Filter the listing below, keeping every line that holds "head".

[[ DATA SEGMENT open ]]

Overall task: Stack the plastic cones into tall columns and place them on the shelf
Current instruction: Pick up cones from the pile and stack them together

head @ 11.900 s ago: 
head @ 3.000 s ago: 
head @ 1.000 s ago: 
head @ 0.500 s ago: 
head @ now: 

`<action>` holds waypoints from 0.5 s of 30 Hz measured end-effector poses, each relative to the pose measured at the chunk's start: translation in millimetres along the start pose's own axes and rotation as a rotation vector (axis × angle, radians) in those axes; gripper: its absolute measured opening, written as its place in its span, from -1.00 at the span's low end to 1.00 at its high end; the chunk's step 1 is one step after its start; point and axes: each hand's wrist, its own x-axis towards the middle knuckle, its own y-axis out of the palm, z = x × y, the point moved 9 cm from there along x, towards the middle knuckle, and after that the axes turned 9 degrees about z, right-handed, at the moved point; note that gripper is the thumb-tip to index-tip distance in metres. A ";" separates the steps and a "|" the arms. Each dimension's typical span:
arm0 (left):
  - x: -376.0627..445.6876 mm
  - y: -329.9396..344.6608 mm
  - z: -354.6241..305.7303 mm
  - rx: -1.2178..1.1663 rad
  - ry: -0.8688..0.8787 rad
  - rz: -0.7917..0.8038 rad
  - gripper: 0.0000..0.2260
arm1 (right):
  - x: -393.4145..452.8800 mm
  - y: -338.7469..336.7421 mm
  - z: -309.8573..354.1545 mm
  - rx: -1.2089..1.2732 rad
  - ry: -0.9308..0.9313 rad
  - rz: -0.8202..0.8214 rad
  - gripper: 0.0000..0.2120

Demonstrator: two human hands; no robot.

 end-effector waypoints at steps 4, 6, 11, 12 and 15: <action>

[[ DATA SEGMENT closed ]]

**THE ANSWER**
head @ 11.900 s ago: 
head @ 3.000 s ago: 
head @ 1.000 s ago: 
head @ 0.500 s ago: 
head @ now: 

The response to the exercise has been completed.